-- Problem to work on --
From the first line to the last, please reproduce the material exactly, skipping the pictures.
╭─ Recorded information
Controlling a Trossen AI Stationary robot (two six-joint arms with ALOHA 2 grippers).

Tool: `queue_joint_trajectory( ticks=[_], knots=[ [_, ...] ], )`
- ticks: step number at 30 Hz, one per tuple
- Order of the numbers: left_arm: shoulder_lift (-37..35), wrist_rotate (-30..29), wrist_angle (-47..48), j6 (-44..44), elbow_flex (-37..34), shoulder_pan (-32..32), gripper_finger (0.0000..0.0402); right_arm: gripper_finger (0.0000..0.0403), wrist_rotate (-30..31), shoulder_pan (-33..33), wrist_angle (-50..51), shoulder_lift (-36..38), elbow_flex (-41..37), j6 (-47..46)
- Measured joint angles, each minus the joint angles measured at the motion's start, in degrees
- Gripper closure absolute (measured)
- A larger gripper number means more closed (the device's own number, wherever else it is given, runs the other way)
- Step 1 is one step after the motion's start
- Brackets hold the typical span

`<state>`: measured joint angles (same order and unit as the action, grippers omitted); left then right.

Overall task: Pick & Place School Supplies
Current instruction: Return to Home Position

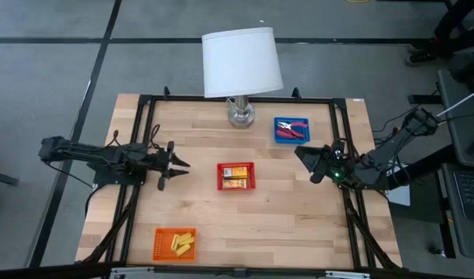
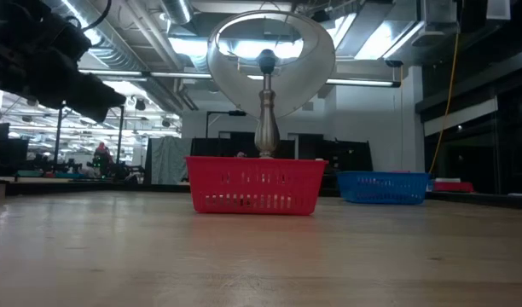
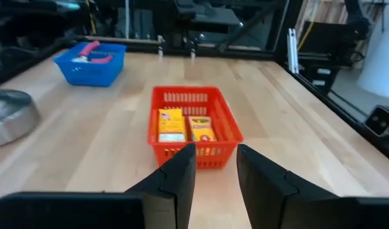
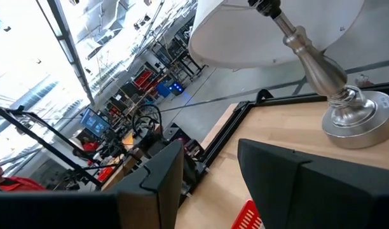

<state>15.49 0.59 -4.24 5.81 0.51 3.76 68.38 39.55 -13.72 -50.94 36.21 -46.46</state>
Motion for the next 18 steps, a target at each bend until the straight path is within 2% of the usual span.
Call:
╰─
-- Task response --
Controlling a Trossen AI Stationary robot (two six-joint arms with ALOHA 2 grippers).

Tool: `queue_joint_trajectory( ticks=[_], knots=[ [_, ...] ], )`
- ticks: step number at 30 Hz, one per tuple
- Order of the numbers: left_arm: shoulder_lift (-37..35), wrist_rotate (-30..29), wrist_angle (-47..48), j6 (-44..44), elbow_flex (-37..34), shoulder_pan (-32..32), gripper_finger (0.0000..0.0402); right_arm: gripper_finger (0.0000..0.0403), wrist_rotate (-30..31), shoulder_pan (-33..33), wrist_angle (-50..51), shoulder_lift (-36..38), elbow_flex (-41..37), j6 (-47..46)
- Measured joint angles, each minus the joint angles measured at the motion's start, in degrees
- Gripper closure absolute (measured)
- A larger gripper number means more closed (the device's own number, wherever else it is given, runs the other way)
- Step 1 is one step after the motion's start
- Brackets hold the typical span

`<state>`: measured joint angles (same order and unit as the action, grippers omitted); left then right.

Overall task: Pick & Place School Supplies
Current instruction: Return to Home Position


<state>15.49 0.59 -4.24 5.81 0.51 3.76 68.38 39.55 -13.72 -50.94 36.21 -46.46</state>
Motion for the next 18 steps, a target at each bend until the straight path is within 2% of the usual span.
Call:

Nothing else is required for this exercise.